11.9 In any action or proceeding to enforce rights under this Agreement, the prevailing party will be entitled to recover costs and attorneys’ fees.
11.10 No agency, partnership, joint venture, or employment is created as a result of this Agreement and Customer does not have any authority of any kind to bind Basis in any respect whatsoever.
For purposes of this Agreement, the following capitalized terms shall have the following meanings:
"Authorized User" means an individual who is authorized in accordance with this Agreement by Customer to access and use the Services.
"Consulting Services" means any set-up, configuration, implementation or consulting services, or other professional services.
"Customer Data" means all electronic data or information that Customer or any Authorized User loads or enters into the Services and all results from processing such data, including compilations and derivative works of such data or information.
"Documentation" means the technical documentation applicable to the Services, including manuals, user guides and education materials on any medium.
"Effective Date" means the date upon which this Agreement or an Order Form, as applicable, becomes effective.
"Intellectual Property Rights" means all copyrights, moral rights, database rights, patents, patentable ideas, inventions, patent applications, patent registrations, patent renewals, trade secrets, derivative works, know-how, Marks, all rights in the nature of unfair competition rights, and rights to sue in passing off, goodwill, confidentiality or any other similar proprietary right arising or enforceable under applicable law.
"Marks" means registered or unregistered trademarks, service marks, trade names, logos, service names, or other proprietary markings.

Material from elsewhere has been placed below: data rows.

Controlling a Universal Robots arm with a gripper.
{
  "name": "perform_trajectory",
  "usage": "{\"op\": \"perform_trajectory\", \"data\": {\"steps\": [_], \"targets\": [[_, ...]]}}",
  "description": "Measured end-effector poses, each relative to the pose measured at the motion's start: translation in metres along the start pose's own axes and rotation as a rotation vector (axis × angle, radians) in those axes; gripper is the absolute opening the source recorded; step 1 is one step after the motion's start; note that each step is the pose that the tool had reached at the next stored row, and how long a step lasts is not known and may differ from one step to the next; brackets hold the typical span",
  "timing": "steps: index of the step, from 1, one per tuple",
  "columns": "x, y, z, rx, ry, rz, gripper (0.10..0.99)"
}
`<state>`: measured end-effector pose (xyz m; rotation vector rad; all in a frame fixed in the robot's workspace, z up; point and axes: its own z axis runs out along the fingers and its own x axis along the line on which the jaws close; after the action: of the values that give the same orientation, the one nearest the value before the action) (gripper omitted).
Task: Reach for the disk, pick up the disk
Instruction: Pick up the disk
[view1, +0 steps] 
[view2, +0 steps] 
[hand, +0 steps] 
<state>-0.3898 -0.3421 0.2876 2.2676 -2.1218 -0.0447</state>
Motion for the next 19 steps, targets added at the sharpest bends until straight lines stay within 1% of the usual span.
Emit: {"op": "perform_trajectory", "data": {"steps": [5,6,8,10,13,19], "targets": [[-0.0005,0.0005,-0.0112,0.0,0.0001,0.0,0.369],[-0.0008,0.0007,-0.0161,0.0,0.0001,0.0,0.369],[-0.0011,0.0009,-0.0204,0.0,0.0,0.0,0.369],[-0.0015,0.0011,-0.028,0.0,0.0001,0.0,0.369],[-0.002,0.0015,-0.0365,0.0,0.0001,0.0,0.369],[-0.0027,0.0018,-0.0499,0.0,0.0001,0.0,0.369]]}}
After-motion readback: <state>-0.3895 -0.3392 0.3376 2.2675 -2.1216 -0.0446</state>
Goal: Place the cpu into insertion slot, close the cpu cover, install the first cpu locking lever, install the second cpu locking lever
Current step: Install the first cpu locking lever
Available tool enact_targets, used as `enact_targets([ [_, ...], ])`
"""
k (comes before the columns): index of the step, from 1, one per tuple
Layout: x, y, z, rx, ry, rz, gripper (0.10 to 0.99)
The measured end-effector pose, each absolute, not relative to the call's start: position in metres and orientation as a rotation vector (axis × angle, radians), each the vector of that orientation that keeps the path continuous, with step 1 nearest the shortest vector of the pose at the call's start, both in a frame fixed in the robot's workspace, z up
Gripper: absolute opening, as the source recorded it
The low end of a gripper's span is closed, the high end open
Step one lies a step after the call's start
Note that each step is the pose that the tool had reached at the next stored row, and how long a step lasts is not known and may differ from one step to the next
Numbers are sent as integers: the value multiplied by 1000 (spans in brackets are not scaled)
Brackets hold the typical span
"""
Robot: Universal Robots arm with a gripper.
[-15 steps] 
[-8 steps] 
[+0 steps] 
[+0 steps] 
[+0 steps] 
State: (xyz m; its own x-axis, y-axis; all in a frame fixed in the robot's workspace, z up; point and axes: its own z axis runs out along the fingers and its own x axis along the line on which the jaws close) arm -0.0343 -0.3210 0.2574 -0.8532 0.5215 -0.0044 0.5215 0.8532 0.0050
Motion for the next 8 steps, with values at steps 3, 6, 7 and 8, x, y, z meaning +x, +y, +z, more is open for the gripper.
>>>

"Sensitive Information" means (a) credit or debit card numbers; personal financial account information; Social Security numbers or local equivalents; passport numbers; driver’s license numbers or similar identifiers; passwords; racial or ethnic origin; physical or mental health condition or information; or other employment, financial or health information, including any information subject to the Health Insurance Portability and Accountability Act, the Payment Card Industry Data Security Standards, and other regulations, laws or industry standards designed to protect similar information; and (b) any information defined under European Union data protection laws as ‘Sensitive Personal Data’.

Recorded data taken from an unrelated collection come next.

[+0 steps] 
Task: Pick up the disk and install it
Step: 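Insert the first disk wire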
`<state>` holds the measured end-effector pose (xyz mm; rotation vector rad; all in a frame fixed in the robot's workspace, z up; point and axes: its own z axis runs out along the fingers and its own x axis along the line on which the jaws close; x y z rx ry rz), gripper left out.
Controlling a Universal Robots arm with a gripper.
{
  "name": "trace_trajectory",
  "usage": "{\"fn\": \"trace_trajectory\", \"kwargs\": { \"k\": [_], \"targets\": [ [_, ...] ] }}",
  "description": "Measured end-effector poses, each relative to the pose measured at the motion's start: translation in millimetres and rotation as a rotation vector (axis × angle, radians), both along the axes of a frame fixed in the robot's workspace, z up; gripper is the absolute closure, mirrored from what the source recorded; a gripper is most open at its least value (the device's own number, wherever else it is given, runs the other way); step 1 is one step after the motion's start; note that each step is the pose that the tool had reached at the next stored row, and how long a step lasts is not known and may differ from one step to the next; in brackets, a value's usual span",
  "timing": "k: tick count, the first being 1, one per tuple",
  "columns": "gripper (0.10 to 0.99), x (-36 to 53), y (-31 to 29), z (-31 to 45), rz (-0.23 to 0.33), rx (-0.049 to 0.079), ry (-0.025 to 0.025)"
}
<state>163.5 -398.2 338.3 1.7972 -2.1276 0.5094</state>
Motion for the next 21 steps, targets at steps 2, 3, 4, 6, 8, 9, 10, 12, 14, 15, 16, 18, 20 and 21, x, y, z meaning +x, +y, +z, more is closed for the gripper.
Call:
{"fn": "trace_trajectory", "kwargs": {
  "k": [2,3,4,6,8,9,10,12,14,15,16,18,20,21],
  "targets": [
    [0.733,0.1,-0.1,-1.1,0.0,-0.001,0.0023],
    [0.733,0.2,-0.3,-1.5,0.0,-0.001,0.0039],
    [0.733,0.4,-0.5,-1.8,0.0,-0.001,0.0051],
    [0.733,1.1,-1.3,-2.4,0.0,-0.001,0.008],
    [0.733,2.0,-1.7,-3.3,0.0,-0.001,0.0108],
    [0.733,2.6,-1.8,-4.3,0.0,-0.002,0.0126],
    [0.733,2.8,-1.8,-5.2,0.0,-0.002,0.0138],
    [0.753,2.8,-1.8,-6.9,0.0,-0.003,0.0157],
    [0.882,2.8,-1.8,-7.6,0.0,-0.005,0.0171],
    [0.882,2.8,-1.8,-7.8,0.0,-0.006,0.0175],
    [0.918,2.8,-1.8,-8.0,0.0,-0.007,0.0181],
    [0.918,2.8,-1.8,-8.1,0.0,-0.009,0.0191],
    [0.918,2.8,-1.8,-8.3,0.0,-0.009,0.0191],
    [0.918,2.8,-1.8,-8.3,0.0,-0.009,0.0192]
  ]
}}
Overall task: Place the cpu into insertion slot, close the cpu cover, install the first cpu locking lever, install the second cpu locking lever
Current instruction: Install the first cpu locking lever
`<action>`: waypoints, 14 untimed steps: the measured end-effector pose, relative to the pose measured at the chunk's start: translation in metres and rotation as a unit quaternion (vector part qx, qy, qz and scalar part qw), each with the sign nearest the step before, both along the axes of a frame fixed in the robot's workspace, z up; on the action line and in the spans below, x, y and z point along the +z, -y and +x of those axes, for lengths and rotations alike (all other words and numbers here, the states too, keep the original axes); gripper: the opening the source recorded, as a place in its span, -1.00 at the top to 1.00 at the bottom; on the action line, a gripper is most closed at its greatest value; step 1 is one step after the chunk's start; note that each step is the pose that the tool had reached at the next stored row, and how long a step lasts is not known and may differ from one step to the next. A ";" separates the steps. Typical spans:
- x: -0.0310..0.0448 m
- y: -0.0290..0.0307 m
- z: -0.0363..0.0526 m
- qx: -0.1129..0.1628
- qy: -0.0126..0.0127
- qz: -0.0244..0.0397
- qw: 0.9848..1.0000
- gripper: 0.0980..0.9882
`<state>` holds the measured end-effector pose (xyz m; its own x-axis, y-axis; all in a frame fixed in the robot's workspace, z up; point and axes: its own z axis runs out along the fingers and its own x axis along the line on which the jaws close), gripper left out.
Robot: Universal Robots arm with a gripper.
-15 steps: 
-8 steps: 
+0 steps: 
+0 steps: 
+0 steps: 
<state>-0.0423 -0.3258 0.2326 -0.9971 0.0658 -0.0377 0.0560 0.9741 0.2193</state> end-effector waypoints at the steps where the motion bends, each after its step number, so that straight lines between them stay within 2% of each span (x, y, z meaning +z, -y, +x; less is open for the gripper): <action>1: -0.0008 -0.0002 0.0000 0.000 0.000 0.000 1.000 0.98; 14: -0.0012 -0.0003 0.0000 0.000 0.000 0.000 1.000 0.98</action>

"Subscription" means the right of a Customer and its Authorized Users to access the Services during the Subscription Period.
"Subscription Period" means the period during which Customer may use the Services, as specified in the Order Form. Unless otherwise specified in the applicable Order Form, the Subscription Period begins on the Effective Date of the Order Form.
"U.S. Government Customer" means the U.S. government, a U.S. government agency or entity, or an authorized non-governmental organization acting on behalf of the U.S. Government or a U.S. government agency or entity.